About this task:
Reproduce, with no changes, the line where "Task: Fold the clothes" appears and every subsequent line of the listing, the last one included.

------------------------

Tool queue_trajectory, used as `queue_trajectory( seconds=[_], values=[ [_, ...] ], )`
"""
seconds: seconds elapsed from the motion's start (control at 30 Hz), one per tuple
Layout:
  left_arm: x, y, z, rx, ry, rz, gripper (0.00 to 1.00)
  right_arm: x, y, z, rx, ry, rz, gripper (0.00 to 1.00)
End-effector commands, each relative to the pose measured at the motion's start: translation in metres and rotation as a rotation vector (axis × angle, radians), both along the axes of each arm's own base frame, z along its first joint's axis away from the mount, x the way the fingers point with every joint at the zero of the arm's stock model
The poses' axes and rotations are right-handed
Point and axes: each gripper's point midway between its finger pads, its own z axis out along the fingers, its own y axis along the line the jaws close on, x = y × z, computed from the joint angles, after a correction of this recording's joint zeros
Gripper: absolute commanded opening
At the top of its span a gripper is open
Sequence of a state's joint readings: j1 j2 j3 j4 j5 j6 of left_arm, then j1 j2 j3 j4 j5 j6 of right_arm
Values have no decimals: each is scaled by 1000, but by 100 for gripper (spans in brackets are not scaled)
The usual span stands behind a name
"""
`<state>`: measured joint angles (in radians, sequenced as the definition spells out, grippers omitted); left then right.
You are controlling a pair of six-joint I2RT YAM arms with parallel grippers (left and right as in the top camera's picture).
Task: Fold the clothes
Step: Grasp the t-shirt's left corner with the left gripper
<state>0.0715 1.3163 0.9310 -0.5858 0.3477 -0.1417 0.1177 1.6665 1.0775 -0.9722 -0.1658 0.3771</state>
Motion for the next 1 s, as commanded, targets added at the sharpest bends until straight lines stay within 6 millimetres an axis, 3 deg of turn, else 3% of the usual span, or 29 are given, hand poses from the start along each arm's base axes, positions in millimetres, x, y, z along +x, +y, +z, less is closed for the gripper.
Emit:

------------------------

Task solution:
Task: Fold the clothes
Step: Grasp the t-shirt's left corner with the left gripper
<state>0.0715 1.3163 0.9310 -0.5858 0.3477 -0.1417 0.1177 1.6665 1.0775 -0.9722 -0.1658 0.3771</state>
Motion for the next 1 s, as commanded, targets added at the sharpest bends until straight lines stay within 6 millimetres an axis, 3 deg of turn, else 3% of the usual span, or 29 are given, hand poses from the start along each arm's base axes, positions in millimetres, x, y, z along +x, +y, +z, less is closed for the gripper.
Emit:

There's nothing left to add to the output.